(WHAT THE TASK REQUIRES): Return the run of lines below that opens with the line containing "For the audit, pick out the brown" and closes with the line containing "For the audit, pick out the pale slim", keeping each one exact.

** Opening DATA block **

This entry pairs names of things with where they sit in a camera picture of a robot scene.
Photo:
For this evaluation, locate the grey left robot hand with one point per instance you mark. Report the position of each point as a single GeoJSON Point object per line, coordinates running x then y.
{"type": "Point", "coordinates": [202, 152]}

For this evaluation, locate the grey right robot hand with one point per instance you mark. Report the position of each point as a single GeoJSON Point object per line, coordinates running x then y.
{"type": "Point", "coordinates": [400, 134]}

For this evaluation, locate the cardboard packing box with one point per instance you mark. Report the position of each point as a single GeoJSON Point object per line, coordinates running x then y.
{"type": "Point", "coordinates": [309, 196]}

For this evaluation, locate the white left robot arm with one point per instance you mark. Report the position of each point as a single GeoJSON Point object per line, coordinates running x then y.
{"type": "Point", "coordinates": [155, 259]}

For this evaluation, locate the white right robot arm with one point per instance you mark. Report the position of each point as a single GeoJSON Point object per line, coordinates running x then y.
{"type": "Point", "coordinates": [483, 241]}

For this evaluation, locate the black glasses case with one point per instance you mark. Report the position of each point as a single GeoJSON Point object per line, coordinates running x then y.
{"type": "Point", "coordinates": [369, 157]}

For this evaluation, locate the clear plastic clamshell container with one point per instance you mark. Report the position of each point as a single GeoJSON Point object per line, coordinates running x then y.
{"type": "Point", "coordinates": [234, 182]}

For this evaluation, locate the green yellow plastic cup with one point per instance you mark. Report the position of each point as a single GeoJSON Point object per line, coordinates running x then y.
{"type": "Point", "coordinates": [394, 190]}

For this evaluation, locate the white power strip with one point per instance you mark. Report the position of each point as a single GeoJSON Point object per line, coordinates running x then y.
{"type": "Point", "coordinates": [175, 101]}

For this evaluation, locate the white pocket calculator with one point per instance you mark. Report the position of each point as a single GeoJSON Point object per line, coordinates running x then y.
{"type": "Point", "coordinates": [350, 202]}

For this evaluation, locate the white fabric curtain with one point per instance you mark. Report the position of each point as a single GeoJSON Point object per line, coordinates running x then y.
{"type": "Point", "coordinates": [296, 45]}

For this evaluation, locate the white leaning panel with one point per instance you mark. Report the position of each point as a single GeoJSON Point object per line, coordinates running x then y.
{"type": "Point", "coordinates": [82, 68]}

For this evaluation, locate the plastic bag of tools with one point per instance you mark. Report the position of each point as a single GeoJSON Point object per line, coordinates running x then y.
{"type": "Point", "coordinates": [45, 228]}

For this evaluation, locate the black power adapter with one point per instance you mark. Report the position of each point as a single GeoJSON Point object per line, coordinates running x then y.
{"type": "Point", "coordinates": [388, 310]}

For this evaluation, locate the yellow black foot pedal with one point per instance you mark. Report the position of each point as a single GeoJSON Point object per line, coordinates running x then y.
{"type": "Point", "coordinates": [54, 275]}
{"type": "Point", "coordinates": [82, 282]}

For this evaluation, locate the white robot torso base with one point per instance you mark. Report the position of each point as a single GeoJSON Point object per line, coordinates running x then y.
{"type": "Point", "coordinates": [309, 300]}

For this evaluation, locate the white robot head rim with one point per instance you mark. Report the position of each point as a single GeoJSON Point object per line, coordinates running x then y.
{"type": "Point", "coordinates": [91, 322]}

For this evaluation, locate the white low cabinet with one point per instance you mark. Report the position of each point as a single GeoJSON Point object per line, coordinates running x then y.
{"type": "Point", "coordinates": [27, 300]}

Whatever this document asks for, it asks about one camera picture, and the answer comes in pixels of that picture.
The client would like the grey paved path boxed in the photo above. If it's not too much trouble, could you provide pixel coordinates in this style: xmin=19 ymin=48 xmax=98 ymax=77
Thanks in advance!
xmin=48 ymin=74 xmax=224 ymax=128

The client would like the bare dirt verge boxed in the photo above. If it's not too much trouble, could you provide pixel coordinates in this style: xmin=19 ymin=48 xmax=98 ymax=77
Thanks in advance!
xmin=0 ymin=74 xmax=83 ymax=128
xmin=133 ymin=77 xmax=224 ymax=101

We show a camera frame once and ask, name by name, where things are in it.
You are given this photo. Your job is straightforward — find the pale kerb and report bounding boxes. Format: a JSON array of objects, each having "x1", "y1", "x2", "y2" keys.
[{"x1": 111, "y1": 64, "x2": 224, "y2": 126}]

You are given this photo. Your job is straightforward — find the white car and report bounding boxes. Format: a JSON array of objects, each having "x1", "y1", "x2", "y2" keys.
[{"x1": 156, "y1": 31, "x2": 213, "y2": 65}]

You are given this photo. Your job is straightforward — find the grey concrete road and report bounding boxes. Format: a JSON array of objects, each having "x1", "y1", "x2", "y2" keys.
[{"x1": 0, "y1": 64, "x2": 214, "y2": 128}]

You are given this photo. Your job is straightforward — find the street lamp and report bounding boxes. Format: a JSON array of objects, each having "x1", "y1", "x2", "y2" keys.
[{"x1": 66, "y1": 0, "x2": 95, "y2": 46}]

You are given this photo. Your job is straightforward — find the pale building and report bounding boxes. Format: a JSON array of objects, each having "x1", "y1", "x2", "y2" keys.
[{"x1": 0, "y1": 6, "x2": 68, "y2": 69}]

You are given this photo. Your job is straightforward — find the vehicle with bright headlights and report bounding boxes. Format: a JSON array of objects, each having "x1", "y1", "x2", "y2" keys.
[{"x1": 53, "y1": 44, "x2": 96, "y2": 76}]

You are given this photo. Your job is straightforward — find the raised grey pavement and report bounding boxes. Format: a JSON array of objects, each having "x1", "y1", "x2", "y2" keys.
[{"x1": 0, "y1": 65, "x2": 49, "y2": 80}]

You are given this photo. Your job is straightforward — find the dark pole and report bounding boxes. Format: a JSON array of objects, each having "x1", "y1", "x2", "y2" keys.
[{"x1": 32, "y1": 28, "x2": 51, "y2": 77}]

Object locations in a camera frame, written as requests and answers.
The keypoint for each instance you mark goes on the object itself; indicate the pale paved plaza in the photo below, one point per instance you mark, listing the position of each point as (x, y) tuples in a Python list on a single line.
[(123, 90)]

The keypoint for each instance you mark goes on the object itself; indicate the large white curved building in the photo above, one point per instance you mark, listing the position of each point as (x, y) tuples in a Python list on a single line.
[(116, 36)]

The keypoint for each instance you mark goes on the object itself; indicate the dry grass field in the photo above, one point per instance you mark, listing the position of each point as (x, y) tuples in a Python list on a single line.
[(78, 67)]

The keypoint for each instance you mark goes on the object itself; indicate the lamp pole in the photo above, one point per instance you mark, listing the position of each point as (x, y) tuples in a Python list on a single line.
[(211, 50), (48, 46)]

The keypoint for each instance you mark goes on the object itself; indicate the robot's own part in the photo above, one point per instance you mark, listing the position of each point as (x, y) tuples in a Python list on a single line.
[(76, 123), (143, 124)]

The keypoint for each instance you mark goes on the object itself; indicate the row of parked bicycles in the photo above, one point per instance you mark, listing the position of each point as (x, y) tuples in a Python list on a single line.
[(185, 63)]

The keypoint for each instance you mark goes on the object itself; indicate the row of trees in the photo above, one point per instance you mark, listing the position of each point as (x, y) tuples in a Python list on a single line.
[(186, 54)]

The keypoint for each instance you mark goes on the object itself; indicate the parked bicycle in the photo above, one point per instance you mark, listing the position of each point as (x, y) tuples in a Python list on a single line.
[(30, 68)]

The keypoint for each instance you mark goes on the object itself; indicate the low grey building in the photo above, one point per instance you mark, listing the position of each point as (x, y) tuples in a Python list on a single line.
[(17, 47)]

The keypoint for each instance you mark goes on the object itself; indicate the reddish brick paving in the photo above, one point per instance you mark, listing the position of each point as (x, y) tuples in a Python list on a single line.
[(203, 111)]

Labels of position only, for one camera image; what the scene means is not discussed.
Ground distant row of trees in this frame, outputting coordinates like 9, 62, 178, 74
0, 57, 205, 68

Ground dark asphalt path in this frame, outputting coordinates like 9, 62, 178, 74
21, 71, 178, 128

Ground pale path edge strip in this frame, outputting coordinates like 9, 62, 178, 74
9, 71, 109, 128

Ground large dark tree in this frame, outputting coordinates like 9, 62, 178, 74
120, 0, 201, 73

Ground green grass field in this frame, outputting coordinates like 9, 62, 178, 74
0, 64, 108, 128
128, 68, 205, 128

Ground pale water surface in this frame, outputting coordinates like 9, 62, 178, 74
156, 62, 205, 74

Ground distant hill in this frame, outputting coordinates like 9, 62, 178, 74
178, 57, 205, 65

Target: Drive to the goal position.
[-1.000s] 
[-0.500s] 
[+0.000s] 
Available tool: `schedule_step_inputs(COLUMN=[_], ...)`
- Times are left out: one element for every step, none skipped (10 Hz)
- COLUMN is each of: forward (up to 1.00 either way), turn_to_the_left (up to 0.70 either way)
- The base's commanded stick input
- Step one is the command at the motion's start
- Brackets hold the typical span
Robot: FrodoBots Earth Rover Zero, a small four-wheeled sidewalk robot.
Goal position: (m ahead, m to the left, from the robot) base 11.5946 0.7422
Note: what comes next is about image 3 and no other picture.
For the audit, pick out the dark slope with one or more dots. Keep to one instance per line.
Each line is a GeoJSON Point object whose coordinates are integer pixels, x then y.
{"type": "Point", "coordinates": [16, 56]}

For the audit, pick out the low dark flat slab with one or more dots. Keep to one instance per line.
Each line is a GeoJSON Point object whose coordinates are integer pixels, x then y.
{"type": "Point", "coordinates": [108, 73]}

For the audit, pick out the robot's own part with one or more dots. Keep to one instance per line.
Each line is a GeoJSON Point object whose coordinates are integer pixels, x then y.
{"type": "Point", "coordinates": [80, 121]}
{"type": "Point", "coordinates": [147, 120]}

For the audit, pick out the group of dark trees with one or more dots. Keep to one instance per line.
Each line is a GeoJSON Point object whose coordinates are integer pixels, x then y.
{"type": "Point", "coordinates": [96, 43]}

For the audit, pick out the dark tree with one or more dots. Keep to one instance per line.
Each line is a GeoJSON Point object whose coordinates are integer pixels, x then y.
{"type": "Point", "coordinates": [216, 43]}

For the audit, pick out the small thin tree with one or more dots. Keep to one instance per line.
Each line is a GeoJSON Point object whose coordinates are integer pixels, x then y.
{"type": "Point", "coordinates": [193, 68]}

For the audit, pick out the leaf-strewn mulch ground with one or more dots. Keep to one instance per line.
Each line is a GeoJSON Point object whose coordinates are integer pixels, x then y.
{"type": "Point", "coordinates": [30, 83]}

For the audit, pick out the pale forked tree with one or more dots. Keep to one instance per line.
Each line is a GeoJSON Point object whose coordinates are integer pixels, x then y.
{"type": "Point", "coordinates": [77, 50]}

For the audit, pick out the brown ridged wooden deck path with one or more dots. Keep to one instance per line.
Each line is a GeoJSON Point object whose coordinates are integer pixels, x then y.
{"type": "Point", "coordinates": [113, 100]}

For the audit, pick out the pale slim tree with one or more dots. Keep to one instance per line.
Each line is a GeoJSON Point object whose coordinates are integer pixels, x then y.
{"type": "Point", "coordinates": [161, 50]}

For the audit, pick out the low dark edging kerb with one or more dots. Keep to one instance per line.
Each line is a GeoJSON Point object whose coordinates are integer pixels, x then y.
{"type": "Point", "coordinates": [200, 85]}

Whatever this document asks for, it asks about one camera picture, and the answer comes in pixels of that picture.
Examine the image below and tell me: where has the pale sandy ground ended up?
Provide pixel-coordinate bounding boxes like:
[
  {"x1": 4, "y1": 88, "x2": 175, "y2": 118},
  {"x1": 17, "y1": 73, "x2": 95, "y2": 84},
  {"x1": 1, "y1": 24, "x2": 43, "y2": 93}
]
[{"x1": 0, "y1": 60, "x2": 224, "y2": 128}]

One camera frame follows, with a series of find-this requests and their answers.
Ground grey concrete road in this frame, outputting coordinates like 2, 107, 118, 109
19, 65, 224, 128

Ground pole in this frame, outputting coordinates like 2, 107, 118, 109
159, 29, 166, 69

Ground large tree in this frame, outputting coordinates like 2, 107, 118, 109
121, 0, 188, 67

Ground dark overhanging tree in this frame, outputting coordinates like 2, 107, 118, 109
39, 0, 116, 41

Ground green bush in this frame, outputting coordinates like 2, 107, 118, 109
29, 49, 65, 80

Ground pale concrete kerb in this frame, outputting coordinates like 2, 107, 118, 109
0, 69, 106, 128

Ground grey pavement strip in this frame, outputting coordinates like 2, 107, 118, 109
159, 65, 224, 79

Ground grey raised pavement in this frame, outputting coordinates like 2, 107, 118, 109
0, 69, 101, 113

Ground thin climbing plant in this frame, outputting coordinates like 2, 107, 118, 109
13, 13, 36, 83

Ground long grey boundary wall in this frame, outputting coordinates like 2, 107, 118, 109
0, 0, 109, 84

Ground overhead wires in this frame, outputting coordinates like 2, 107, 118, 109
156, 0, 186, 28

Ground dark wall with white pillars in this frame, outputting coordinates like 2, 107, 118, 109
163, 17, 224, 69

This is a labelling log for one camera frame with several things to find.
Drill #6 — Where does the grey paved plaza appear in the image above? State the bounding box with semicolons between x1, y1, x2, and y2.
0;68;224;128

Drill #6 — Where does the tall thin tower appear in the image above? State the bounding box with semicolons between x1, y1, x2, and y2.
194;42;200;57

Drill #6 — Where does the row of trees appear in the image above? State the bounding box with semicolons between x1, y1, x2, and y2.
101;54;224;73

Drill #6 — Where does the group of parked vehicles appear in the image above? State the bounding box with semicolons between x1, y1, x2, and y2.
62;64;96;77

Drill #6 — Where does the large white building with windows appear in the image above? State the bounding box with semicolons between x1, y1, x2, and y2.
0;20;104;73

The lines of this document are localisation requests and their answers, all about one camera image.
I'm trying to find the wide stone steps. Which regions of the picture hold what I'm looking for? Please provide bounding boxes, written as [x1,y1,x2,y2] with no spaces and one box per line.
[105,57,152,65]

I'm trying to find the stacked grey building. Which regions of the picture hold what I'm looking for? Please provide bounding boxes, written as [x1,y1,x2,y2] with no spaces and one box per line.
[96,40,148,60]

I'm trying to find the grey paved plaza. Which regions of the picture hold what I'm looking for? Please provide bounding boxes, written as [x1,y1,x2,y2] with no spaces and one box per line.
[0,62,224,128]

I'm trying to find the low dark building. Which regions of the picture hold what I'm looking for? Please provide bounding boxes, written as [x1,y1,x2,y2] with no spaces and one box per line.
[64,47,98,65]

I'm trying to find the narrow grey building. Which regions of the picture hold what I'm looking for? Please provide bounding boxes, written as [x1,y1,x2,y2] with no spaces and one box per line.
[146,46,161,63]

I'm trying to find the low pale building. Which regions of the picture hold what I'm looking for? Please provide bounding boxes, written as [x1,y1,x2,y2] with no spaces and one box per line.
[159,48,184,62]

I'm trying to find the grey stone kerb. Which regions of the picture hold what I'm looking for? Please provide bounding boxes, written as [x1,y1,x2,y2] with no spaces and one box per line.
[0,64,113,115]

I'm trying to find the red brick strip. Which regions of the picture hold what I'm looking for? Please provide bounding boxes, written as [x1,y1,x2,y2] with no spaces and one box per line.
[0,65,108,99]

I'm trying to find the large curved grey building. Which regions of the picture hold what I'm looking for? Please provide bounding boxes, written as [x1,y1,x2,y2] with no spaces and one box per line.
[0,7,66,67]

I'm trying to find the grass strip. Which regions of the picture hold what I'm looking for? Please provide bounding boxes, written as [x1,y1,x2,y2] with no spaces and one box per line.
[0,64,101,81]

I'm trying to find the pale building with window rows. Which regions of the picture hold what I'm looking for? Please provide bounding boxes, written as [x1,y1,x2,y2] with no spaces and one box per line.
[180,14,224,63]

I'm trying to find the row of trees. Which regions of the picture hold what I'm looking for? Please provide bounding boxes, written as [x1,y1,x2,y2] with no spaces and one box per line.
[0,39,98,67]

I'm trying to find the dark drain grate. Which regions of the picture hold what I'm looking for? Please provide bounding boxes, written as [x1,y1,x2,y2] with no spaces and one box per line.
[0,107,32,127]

** Closing DATA block **

(EXERCISE RESPONSE):
For the audit, pick out the brown ridged wooden deck path with one or more dots. Keep to one instance per line.
Each line is a GeoJSON Point object whose coordinates are integer pixels, x then y.
{"type": "Point", "coordinates": [113, 100]}

For the audit, pick out the pale slim tree with one or more dots. Keep to one instance per line.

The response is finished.